FIG. 7 is a graph illustrating test results showing reduced fouling associated with a HSHA crude oil when blended with HSDP Crude Oil B in accordance with this invention;

FIG. 8 is a graph illustrating test results showing reduced fouling associated with a LSLA crude oil when blended with HSDP Crude Oil B in accordance with this invention;

FIG. 9 is a graph illustrating test results showing reduced fouling associated with a LSLA crude oil when blended with a various HSDP Crude Oils (A-G) in accordance with this invention;

FIG. 10 is a schematic of an Alcor fouling simulator used in accordance with the present invention;

FIG. 11 is a graph illustrating test results showing reduced fouling associated with a crude oil fouling control blend when blended with HSDP crude oil resid fractions in accordance with this invention; and

FIG. 12 is a graph illustrating test results showing reduced fouling associated with a crude oil fouling control blend when blended with HSDP crude oil resid fractions in accordance with this invention.

In the drawings, like reference numerals indicate corresponding parts in the different figures.
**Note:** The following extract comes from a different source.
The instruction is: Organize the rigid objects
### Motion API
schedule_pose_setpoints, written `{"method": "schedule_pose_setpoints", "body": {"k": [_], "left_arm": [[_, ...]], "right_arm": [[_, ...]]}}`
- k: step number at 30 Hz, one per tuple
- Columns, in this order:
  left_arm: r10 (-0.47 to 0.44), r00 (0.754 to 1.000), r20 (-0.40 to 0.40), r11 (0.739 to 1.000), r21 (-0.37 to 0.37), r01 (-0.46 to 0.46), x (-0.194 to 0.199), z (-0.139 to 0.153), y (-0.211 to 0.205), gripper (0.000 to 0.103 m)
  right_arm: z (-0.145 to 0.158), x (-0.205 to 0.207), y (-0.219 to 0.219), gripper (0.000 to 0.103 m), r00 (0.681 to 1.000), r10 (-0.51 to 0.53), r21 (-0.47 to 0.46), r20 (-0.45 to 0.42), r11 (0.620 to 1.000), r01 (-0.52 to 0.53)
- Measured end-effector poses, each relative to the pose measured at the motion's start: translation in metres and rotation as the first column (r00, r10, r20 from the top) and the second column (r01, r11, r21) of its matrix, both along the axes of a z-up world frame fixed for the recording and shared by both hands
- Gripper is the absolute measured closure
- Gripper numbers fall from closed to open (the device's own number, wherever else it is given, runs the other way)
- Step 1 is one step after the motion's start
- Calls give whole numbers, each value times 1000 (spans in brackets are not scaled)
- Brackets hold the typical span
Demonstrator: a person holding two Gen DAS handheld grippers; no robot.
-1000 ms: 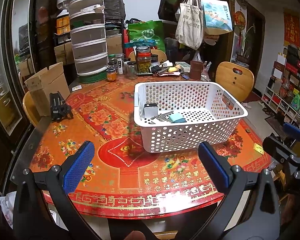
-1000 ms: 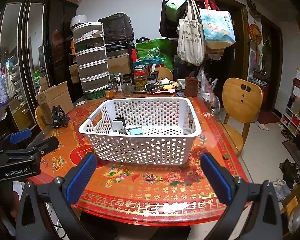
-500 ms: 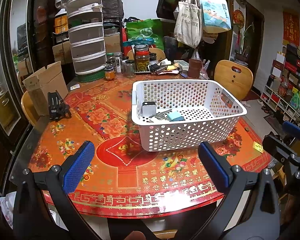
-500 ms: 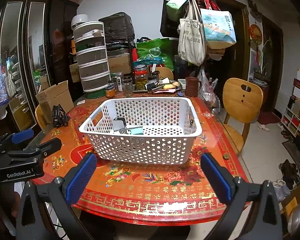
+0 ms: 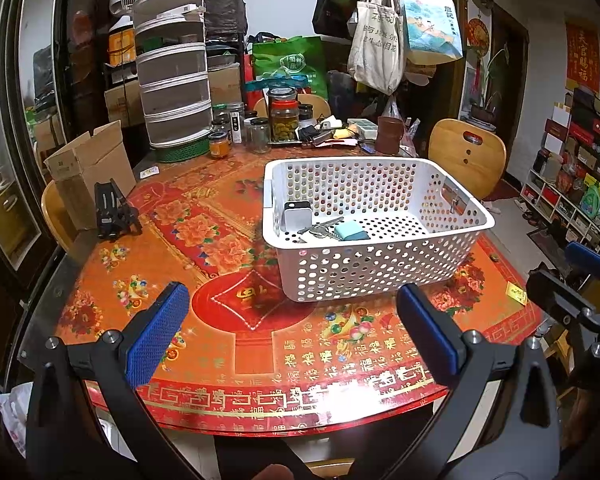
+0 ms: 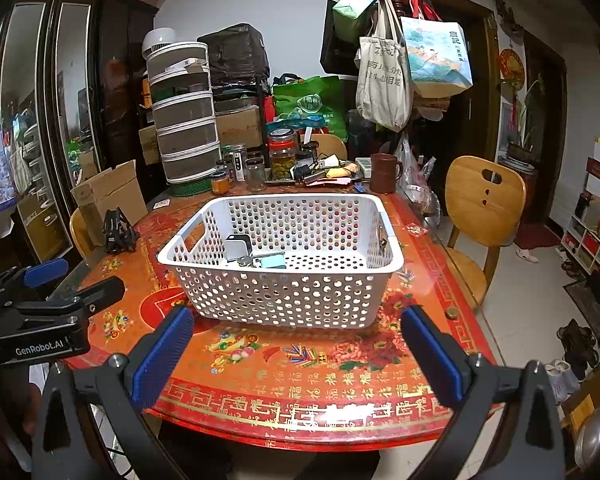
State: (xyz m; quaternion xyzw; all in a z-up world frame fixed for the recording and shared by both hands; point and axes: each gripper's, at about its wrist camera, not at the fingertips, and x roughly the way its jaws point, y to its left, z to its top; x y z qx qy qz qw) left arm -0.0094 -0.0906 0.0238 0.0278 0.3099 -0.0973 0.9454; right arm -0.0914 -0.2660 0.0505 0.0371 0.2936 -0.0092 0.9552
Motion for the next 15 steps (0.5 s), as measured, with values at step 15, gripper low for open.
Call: {"method": "schedule_pose_setpoints", "body": {"k": [15], "left_arm": [[-3,1000,-2,1000,4,3,1,-3,-7,1]], "right_arm": [[0,0,0,0,1000,1,-1,-2,1000,-1]]}}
While the invention is capable of various modifications and alternative forms, specific embodiments thereof have been shown by way of the process diagrams and testing data shown in FIGS. 1-12, and will herein be described in detail. It should be understood, however, that it is not intended to limit the invention to the particular forms disclosed but, on the contrary, the intention is to cover all modifications, equivalents, and alternatives falling within the spirit and scope of the invention as defined by the appended claims.
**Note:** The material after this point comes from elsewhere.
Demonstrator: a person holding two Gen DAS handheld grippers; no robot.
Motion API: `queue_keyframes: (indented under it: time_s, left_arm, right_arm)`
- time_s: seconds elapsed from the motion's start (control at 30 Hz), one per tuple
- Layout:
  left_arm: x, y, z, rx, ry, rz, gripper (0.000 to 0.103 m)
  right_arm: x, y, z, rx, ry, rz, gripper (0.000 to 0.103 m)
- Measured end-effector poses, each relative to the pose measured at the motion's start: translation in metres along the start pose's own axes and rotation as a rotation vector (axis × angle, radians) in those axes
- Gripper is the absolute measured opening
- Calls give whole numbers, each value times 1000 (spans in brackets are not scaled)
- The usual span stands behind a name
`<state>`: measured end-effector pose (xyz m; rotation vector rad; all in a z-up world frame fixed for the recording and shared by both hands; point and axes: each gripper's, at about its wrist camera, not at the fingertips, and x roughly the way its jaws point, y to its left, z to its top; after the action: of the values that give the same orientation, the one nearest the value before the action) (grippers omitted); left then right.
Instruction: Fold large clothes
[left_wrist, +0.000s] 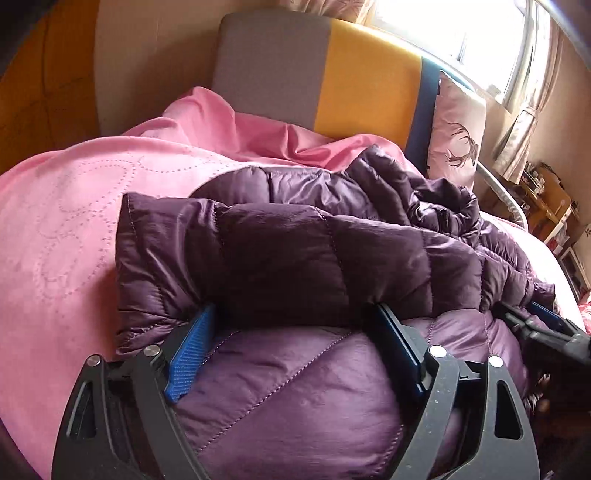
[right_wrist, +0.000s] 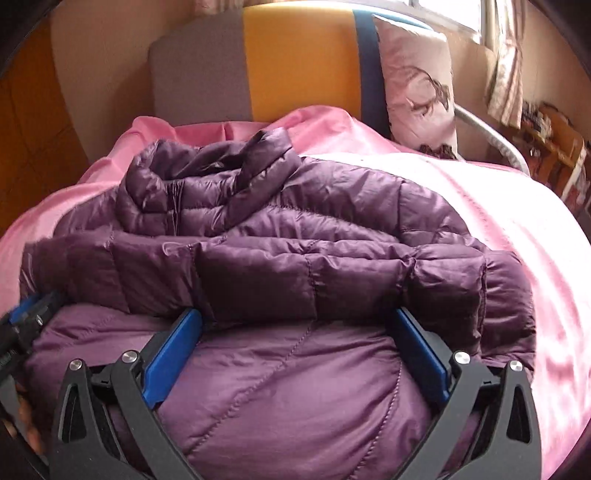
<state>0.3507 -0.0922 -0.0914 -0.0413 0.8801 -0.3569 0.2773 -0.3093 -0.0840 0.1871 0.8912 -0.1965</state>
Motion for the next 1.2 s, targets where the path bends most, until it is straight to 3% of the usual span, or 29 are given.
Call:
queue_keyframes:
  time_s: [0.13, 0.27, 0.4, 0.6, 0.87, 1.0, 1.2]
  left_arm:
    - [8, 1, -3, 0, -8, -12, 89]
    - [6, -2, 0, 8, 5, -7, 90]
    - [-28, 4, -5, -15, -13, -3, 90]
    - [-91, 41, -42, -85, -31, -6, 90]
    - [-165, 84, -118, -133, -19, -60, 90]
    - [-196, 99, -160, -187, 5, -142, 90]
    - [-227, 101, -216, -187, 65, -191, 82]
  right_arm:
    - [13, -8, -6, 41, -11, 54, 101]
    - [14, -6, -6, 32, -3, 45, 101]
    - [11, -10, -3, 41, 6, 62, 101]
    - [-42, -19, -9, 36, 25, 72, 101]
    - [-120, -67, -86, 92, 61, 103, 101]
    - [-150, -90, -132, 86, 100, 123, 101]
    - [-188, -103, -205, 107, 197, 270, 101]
Reference will now be made in detail to the various aspects of the present invention. The method and corresponding steps of the invention will be described in conjunction with the detailed description of the compositions.

The present invention will now be described in greater detail in connection with the figures. The present invention aims to reduce fouling in heat exchangers and other components located within a refinery. This aim is achieved by a blended base crude oil, which can consist of a whole crude oil, a blend of two or more crude oils or fractions thereof with a predetermined amount of a high solvency dispersive power (HSDP) crude oil. The addition of HSDP crude oil mitigates both asphaltene induced fouling and particulate induced/promoted fouling. The high SBN of these HSDP crude oils allows for the enhanced solubility of any asphaltenes in the rest of the crude oils and/or blends. A measured TAN is believed to indicate the presence of molecules that help disperse the particulates in the crude oil blend which prevents them from adhering to the heated surface. In order to achieve the reduction in fouling, the HSDP crude oil should have a total acid number (TAN) of at least 0.3 mg KOH/g. Higher TAN levels can result in improved fouling reduction and mitigation. The HSDP crude oil should have a solubility blending number (SBN) of at least 90. Higher SBN levels can result in improved fouling reduction and mitigation. The volume of HSDP crude oil necessary in the blended crude oil will vary based upon the TAN and/or SBN values of the HSDP crude oil. The higher TAN and/or SBN values of the HSDP crude oil, the lower the volume of HSDP crude oil necessary to produce a blended crude oil that will reduce and/or mitigate both asphaltene induced fouling and particulate induced fouling and/or promotion in refinery components, including but not limited to heat exchangers and the like. The HSDP crude oil preferably makes up between three percent and fifty percent of the total volume of the blended crude oil.

The blended crude oil is then processed within the refinery. The blended crude oil exhibits improved characteristics over the base crude oil. Specifically, the blended crude oil exhibits a significant reduction in fouling over base crude which contain particulates. This results in improved heat transfer within the heat exchanger and a reduction in overall energy consumption.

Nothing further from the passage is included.